[파이썬] Gensim FastText 모델을 이용한 임베딩

06 Sep 2023

gensim

FastText is a powerful library for word embeddings that was developed by Facebook AI Research. It is an extension of the Word2Vec model, which not only considers individual words but also subword information.

In this blog post, we will walk through how to use the Gensim library in Python to train a FastText model and generate word embeddings.

Preparing the Data

Before we can train the FastText model, we need to ensure that our data is properly preprocessed and tokenized. It is also recommended to convert the corpus into a list of sentences, where each sentence is a list of individual words.

import nltk

# Tokenize the data
nltk.download('punkt')
from nltk.tokenize import sent_tokenize, word_tokenize

data = "This is an example sentence. Another sentence follows."
sentences = sent_tokenize(data)
tokenized_sentences = [word_tokenize(sentence) for sentence in sentences]

print(tokenized_sentences)

Training the FastText Model

Now that we have our tokenized sentences, we can train the FastText model using the Gensim library.

from gensim.models.fasttext import FastText

# Train the FastText model
model = FastText(sentences=tokenized_sentences, size=100, window=5, min_count=1, sg=1, iter=10)

# Save the model for later use
model.save("fasttext_model.bin")

In the example above, we pass the tokenized sentences to the FastText constructor to create the model. Here, size represents the dimensionality of the word vectors, window controls the length of the context window, min_count specifies the minimum frequency of a word to be included, sg stands for skip-gram model, and iter is the number of training iterations.

Using the FastText Model for Embeddings

Once the model is trained, we can utilize it to generate word embeddings for new words or sentences.

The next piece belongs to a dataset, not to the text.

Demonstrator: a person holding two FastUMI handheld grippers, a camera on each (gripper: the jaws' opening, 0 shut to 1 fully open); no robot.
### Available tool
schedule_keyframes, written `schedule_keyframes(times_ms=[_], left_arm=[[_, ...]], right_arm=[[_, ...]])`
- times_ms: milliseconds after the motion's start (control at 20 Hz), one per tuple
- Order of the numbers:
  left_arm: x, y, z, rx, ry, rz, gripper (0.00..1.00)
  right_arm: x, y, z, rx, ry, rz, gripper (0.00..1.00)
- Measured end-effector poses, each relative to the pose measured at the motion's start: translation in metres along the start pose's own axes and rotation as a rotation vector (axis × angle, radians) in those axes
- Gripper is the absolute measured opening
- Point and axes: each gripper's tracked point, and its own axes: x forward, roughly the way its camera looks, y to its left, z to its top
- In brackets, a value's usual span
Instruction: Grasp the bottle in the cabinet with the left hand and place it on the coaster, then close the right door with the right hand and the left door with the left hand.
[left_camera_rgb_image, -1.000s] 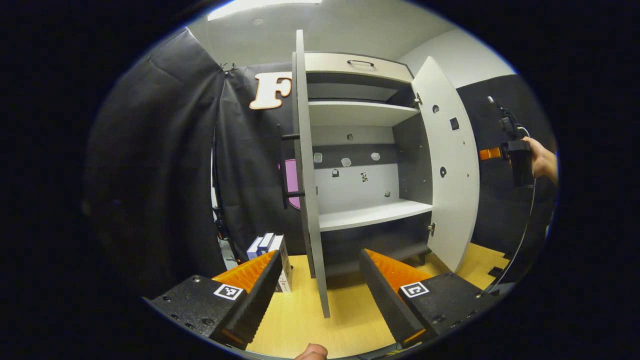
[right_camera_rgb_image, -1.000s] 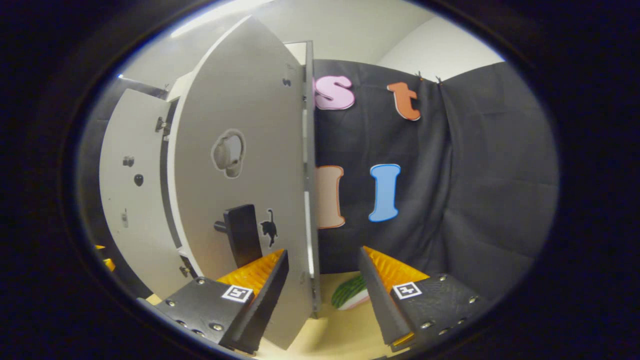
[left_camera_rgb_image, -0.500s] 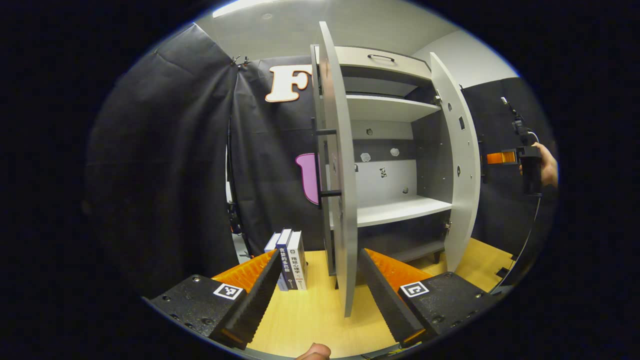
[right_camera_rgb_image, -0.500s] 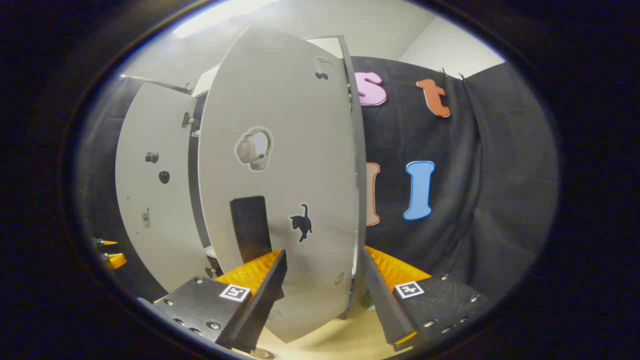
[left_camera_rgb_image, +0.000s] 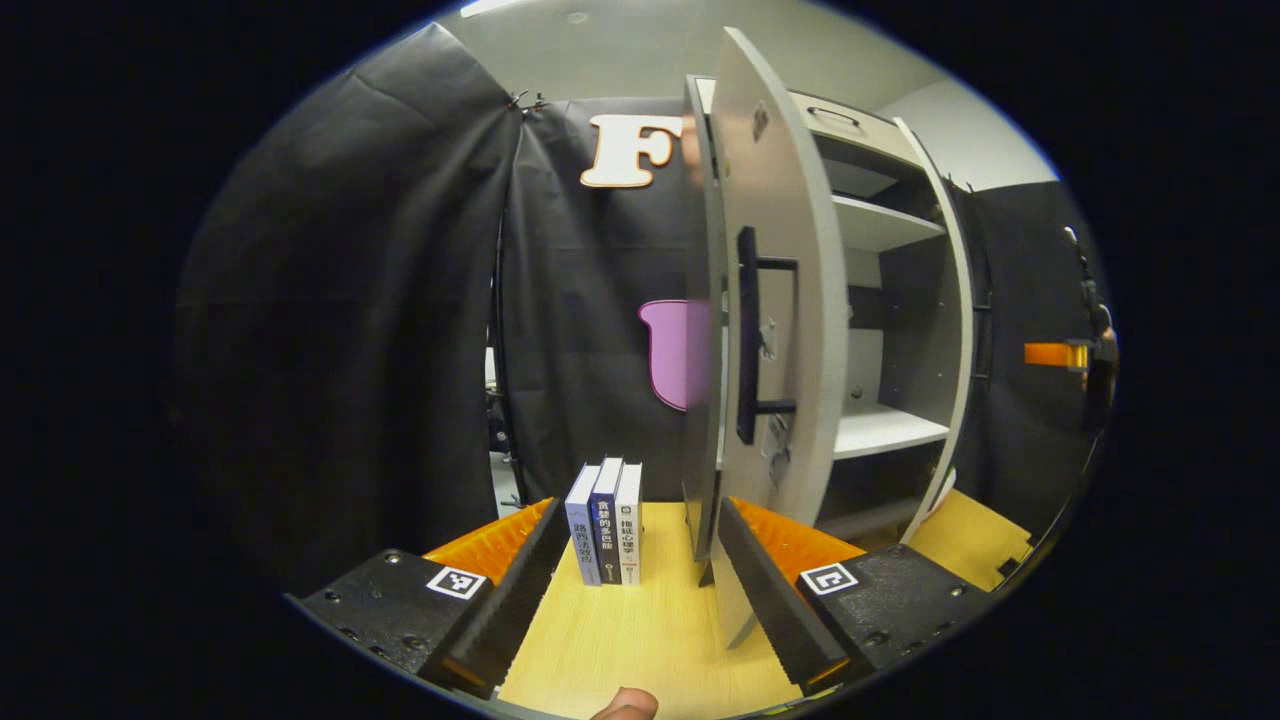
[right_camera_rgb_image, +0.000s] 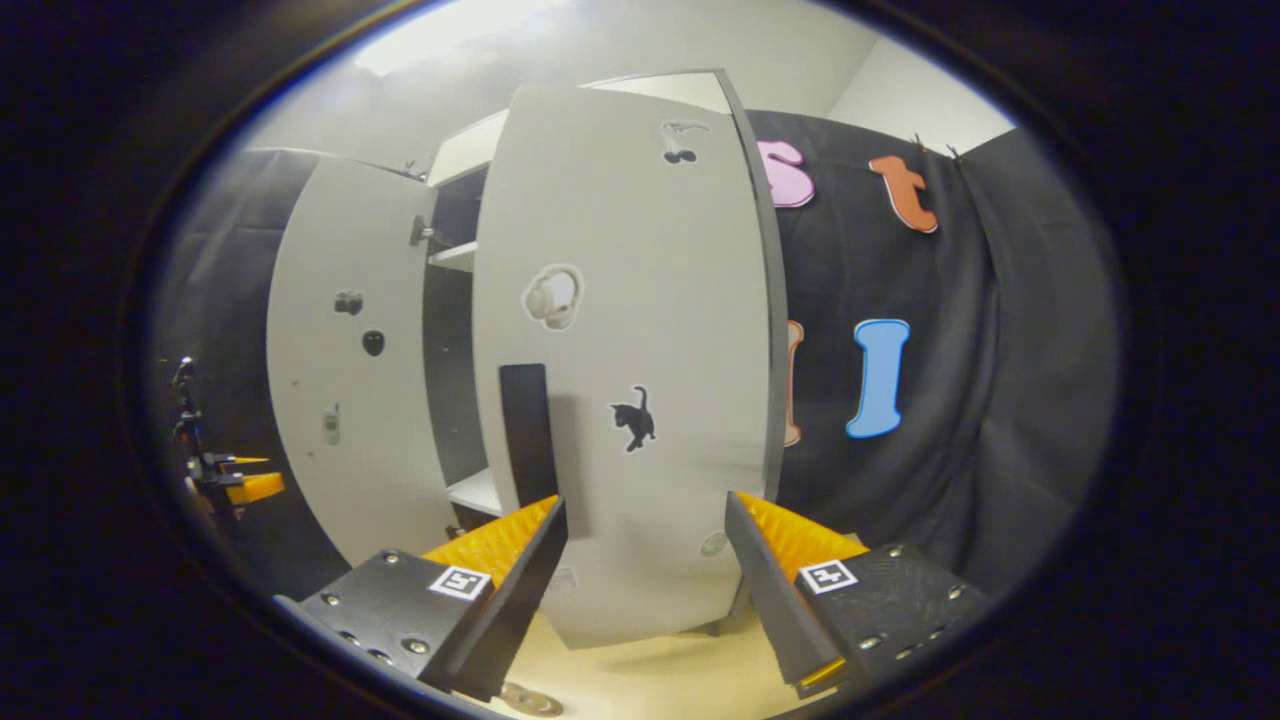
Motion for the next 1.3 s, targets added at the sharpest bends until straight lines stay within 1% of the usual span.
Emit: schedule_keyframes(times_ms=[50,100,150,200,250,300,350,400,450,500,550,600,650,700,750,800,850,900,950,1000,1050,1150,1250,1300], left_arm=[[0.006,0.003,0.003,-0.022,0.004,0.015,0.98],[0.015,0.005,0.004,-0.044,0.01,0.024,0.98],[0.022,0.007,0.008,-0.064,0.009,0.033,0.98],[0.029,0.006,0.013,-0.083,0.008,0.037,0.97],[0.034,0.007,0.019,-0.095,0.004,0.043,0.96],[0.039,0.004,0.029,-0.107,-0.007,0.038,0.96],[0.043,-0.006,0.038,-0.123,-0.016,0.005,0.96],[0.044,-0.016,0.047,-0.135,-0.027,-0.013,0.94],[0.051,-0.017,0.054,-0.114,-0.028,-0.012,0.96],[0.044,-0.02,0.056,-0.078,-0.046,-0.007,0.89],[0.042,-0.022,0.055,-0.045,-0.05,0.003,0.92],[0.042,-0.027,0.057,-0.017,-0.058,0.008,0.88],[0.041,-0.033,0.058,0.012,-0.06,0.003,0.94],[0.042,-0.039,0.057,0.016,-0.056,-0.007,0.89],[0.042,-0.049,0.056,0.004,-0.048,-0.028,0.94],[0.042,-0.058,0.055,-0.01,-0.04,-0.045,0.94],[0.042,-0.065,0.053,-0.021,-0.03,-0.057,0.94],[0.041,-0.071,0.054,-0.02,-0.025,-0.064,0.94],[0.041,-0.075,0.055,-0.008,-0.026,-0.069,0.94],[0.042,-0.08,0.056,0.0,-0.028,-0.071,0.94],[0.042,-0.084,0.056,0.001,-0.027,-0.074,0.94],[0.044,-0.092,0.055,-0.005,-0.024,-0.08,0.94],[0.044,-0.102,0.055,-0.009,-0.019,-0.09,0.94],[0.045,-0.105,0.055,-0.01,-0.019,-0.095,0.94]], right_arm=[[-0.009,0.005,0.0,0.01,-0.007,0.03,0.96],[-0.017,0.003,0.001,0.019,-0.016,0.038,0.96],[-0.027,-0.003,0.004,0.024,-0.029,0.024,0.97],[-0.037,-0.01,0.005,0.024,-0.037,0.008,0.99],[-0.047,-0.012,0.005,0.019,-0.044,0.002,0.96],[-0.058,-0.016,0.007,0.014,-0.052,-0.003,0.96],[-0.069,-0.021,0.008,0.01,-0.06,-0.012,0.96],[-0.08,-0.027,0.01,0.011,-0.069,-0.024,0.96],[-0.092,-0.03,0.01,0.012,-0.075,-0.032,0.97],[-0.103,-0.033,0.013,0.014,-0.083,-0.042,0.97],[-0.114,-0.034,0.014,0.018,-0.094,-0.05,0.96],[-0.123,-0.035,0.018,0.02,-0.108,-0.059,0.96],[-0.132,-0.036,0.02,0.016,-0.123,-0.07,0.94],[-0.138,-0.038,0.025,0.009,-0.139,-0.084,0.93],[-0.143,-0.039,0.027,0.003,-0.154,-0.094,0.94],[-0.145,-0.039,0.029,0.003,-0.162,-0.098,0.97],[-0.145,-0.038,0.028,0.005,-0.165,-0.099,0.93],[-0.146,-0.038,0.029,0.005,-0.167,-0.098,1.0],[-0.147,-0.038,0.029,0.001,-0.17,-0.1,0.94],[-0.149,-0.039,0.031,-0.003,-0.172,-0.103,1.0],[-0.153,-0.039,0.032,-0.007,-0.174,-0.104,0.97],[-0.156,-0.039,0.034,-0.004,-0.176,-0.109,0.97],[-0.161,-0.043,0.035,0.016,-0.175,-0.132,0.96],[-0.163,-0.046,0.036,0.027,-0.17,-0.146,0.93]])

from gensim.models import FastText

# Load the saved FastText model
model = FastText.load("fasttext_model.bin")

# Get the word embeddings
word_embeddings = model.wv
embedding = word_embeddings['example']

print(embedding)

In the code snippet above, we load the saved FastText model using the FastText.load() method. Then, we can access the word vectors using the wv attribute of the model. We retrieve the embedding for the word ‘example’ and print it out.

Conclusion

In this blog post, we have seen how to train a FastText model using the Gensim library in Python. We learned how to prepare the data, train the model, and generate word embeddings. FastText is a popular method for creating word representations, especially when dealing with out-of-vocabulary words or unknown terms.

By running this code on your own dataset, you can leverage the power of FastText embeddings to enhance various natural language processing tasks, such as text classification, sentiment analysis, or information retrieval.

Feel free to experiment with different parameters, such as the dimensionality of the word vectors or the size of the context window, to optimize the performance of your FastText model.